Insomma i  due marxisti arrivano alle stesse conclusioni di Claudio Borghi,  Savona  e Bagnai. Tornare a quegli anni ’70 in cui  “in cui abbiamo fatto ampiamente ricorso alla spesa in deficit –   e il nostro rapporto debito/PIL è rimasto relativamente stabile intorno al 50-60%, grazie soprattutto alla parziale monetizzazione del deficit pubblico e al calmieramento dei tassi di interesse da parte della Banca d’Italia”  (Thomas Fazi).

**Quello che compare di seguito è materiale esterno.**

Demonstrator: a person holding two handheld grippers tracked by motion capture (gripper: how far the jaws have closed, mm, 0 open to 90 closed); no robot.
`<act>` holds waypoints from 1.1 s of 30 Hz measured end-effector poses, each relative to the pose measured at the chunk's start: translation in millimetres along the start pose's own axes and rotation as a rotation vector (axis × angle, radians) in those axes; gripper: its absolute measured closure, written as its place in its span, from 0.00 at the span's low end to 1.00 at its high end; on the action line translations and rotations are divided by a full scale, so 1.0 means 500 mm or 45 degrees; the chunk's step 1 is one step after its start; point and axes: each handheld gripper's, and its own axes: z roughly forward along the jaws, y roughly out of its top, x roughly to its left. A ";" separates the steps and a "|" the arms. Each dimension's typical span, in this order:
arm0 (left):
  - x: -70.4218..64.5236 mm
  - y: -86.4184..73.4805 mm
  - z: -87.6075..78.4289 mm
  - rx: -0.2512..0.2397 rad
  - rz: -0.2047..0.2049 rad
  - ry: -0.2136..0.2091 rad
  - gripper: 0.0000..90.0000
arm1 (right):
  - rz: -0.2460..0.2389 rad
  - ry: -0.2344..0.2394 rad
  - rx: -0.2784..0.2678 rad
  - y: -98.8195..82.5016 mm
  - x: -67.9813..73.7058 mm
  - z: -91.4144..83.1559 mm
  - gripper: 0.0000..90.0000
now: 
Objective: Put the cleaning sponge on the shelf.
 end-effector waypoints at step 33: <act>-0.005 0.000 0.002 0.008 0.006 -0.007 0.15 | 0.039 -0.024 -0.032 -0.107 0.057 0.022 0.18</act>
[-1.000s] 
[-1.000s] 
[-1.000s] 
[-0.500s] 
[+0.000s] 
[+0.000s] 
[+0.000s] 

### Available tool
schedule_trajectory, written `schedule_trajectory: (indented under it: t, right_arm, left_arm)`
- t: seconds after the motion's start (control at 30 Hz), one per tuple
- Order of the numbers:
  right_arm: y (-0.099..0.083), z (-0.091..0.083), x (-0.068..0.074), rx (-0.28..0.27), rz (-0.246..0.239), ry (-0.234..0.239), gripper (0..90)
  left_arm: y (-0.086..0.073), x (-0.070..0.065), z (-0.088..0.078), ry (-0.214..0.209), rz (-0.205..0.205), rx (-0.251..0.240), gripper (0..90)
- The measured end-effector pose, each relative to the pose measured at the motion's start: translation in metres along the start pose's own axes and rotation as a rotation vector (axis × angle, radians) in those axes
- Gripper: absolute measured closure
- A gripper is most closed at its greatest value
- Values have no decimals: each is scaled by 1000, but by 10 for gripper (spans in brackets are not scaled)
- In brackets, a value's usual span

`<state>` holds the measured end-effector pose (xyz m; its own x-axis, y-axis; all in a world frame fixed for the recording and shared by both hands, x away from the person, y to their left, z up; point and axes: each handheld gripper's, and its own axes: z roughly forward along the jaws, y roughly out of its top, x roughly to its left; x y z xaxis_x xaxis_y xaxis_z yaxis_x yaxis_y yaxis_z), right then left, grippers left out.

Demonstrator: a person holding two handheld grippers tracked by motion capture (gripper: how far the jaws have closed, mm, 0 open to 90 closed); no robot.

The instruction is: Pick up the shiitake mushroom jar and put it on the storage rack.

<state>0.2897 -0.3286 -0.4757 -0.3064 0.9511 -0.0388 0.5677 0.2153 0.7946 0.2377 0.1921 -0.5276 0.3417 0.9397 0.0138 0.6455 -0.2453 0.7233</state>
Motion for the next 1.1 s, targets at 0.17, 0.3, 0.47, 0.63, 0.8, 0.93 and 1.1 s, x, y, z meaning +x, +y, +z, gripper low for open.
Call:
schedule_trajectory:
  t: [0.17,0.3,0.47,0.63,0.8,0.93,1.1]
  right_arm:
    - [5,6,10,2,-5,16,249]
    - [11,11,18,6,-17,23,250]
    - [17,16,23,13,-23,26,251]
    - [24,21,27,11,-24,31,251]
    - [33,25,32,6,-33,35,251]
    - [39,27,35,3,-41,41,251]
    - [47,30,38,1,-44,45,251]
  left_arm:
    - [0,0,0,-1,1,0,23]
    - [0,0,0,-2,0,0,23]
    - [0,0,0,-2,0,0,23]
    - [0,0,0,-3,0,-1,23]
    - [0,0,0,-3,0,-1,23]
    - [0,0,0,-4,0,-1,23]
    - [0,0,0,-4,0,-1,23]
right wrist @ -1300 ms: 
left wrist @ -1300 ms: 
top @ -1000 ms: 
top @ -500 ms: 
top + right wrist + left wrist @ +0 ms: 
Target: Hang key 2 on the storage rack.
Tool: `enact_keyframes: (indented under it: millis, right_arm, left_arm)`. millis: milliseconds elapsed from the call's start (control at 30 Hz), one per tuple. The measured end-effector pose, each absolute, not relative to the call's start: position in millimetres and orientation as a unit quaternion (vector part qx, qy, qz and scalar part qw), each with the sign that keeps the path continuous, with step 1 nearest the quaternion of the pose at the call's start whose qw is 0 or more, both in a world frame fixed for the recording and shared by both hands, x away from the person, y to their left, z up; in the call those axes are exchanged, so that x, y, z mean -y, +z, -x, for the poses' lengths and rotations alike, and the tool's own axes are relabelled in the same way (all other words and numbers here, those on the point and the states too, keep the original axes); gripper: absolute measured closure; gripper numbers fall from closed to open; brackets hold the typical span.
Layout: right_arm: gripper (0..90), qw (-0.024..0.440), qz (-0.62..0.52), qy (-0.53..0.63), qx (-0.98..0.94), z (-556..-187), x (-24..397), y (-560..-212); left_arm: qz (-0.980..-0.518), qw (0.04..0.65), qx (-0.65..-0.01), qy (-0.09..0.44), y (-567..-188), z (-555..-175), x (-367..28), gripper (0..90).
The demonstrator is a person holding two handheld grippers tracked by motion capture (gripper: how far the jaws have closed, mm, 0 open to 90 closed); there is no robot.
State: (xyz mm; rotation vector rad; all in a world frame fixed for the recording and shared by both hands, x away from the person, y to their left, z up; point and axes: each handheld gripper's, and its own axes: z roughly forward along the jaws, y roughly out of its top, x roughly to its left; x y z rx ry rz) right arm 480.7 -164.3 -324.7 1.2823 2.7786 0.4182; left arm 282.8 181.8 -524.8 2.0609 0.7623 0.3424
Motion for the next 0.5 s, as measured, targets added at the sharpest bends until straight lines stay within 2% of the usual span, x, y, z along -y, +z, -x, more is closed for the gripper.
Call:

La “sinistra tv” ha usurpato il loro nome

a destra, Thomas Fazi con Bill Mitchell (coi capelli grigi). Con Stefano Fassina ad un convegno.
Che dire?  E’ evidente che tutte le personalità  che nello spazio pubblico, giornalistico, televisivo e accademico, parteggiano per l’euro  e  fanno il tifo per  lo spread, invocano il ritorno dei “tecnici” e idolatrano Draghi che ci punirà e farà cadere il governo “fascista” e “razzista”  – i Formigli e le Gruber, i Floris e i direttori  di Repubblica – stanno usurpando. Usurpano il nome di “sinistra”  –   l’hanno portato via a Fazi e Michell –  e  usurpano lo spazio pubblico televisivo – politico che  spetterebbe a loro, i marxisti.
A  ben pensarci, la cosa è evidente. Salvo errori, mai Thomas Fazi o Fassina  vengono invitati nel salottino  della Gruber o della Berlinguer. Nei talk show “progressisti” pro-euro invitano sì Diego Fusaro, ma come si mostra in gabbia un animale estinto, pittoresco per il suo linguaggio  antiquato, il “Marxista di un tempo”; avendo cura di tagliarne l’audio al momento giusto e farne svanire il collegamento.  Gli usurpatori del nome Sinistra non danno alcuno spazio a quelli di cui hanno usurpato lo spazio politico, e lo danno alle miliardari-economiste. E i Fazi e  i Fassina sono dei  senza-casa, impossibilitati ad esporre le loro idee di sinistra vera nei media di massa. Esiliati .
Chi può capirli  meglio del vostro cronista. Da  cattolico, constata  e soffre  l’occupazione  del Vaticano della setta sodomitica, che usurpa il nome  di “Chiesa”  per benedire nozze gay, lavare piedi a musulmani, e proclamarla “accoglienza senza limiti”,  facendo passare tutto questo per “misericordia”. Da   vecchio  “conservatore”,  ha  visto usurpare il nome e il concetto dalla potente setta degli ebrei ex trotzkisti americani, definitisi “neocon”, ossia neoconservatori, e compiere sovversioni dall’Ucraina alla Siria ed oltre,  e cercare di distruggere ogni valore di destra e chi lo incarna, come Putin.
E’ un’epoca dove dominano le  contraffazioni in ogni campo, di mascherature e di camuffamenti  dovunque.  In questo politica  “populismo” diventa  “l’anatema da scagliare contro ogni forma di opposizione al pensiero unico liberal liberista”.  Sovranismo,  per accreditare cioè l’associazione automatica fra ogni posizione politica che rivendichi la riconquista della sovranità nazionale e l’uscita dall’Unione europea –   e i nazionalismi di destra”  (Formenti).  Marxisti che siano allo stesso tempo sovranisti, sono in grado di dimostrare e argomentare che  il recupero della sovranità non è una patologia “identitaria” pulsionale  parafascista, ma una necessità  democratica e dello stato di diritto.  Quindi l’esilio  tv.
La contraffazione universale sembra essere  la  necessità conseguente all’usurpazione  generale del potere legittimo, in ogni campo, da parte di poteri indebiti, che si reggono sulla menzogna.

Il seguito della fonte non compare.